* _REQUIRED WORK_: Could the data below please be reproduced word for word, without the pictures?
── SUPPLIED MATERIAL
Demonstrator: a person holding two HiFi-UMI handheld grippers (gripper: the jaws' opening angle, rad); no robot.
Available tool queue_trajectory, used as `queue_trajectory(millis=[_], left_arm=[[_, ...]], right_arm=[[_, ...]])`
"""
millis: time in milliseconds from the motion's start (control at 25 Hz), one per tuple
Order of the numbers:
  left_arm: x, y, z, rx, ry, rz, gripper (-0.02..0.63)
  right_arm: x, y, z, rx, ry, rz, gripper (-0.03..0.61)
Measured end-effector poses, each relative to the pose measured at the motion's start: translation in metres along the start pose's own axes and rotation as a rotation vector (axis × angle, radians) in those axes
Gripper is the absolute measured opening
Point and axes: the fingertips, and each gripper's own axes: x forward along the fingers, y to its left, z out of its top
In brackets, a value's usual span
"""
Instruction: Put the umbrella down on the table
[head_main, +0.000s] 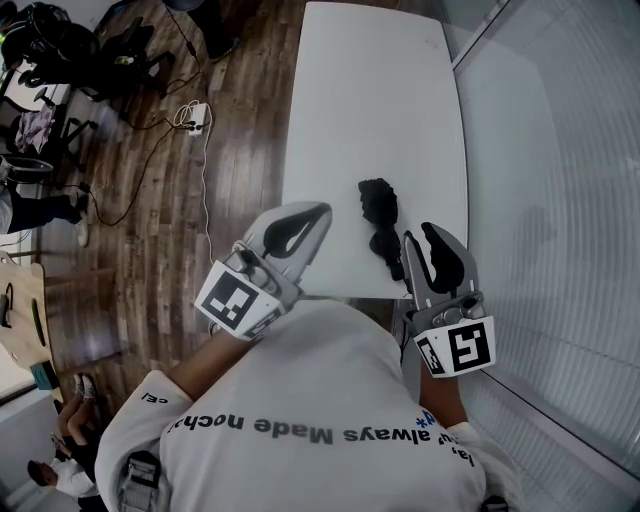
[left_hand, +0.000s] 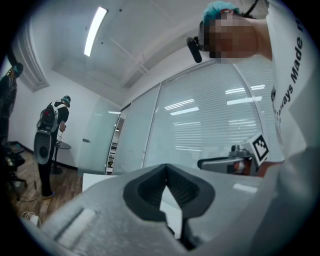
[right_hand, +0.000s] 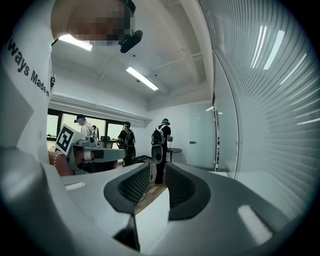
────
* _OUTPUT OF THE EXERCISE_:
Demonstrator: a person holding two HiFi-UMI handheld grippers (gripper: the jaws' opening angle, rad); no robot.
Available tool queue_trajectory, used as `queue_trajectory(millis=[_], left_arm=[[_, ...]], right_arm=[[_, ...]])`
"""
millis: time in milliseconds from the motion's start (control at 25 Hz), one per tuple
Order of the numbers:
  left_arm: x, y, z, rx, ry, rz, gripper (-0.02..0.63)
  right_arm: x, y, z, rx, ry, rz, gripper (-0.03..0.61)
Measured end-effector poses, each relative to the pose measured at the motion's start: translation in metres along the start pose's own axes and rotation as a rotation vector (axis × angle, radians) in those axes
Gripper is the absolute measured opening
Point and axes: the fingertips, and each gripper's own axes: x forward along the fingers, y to its left, z out of its top
In brackets, a value's usual span
"""
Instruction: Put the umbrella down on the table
[head_main, +0.000s] 
[left_hand, +0.000s] 
[right_hand, +0.000s] 

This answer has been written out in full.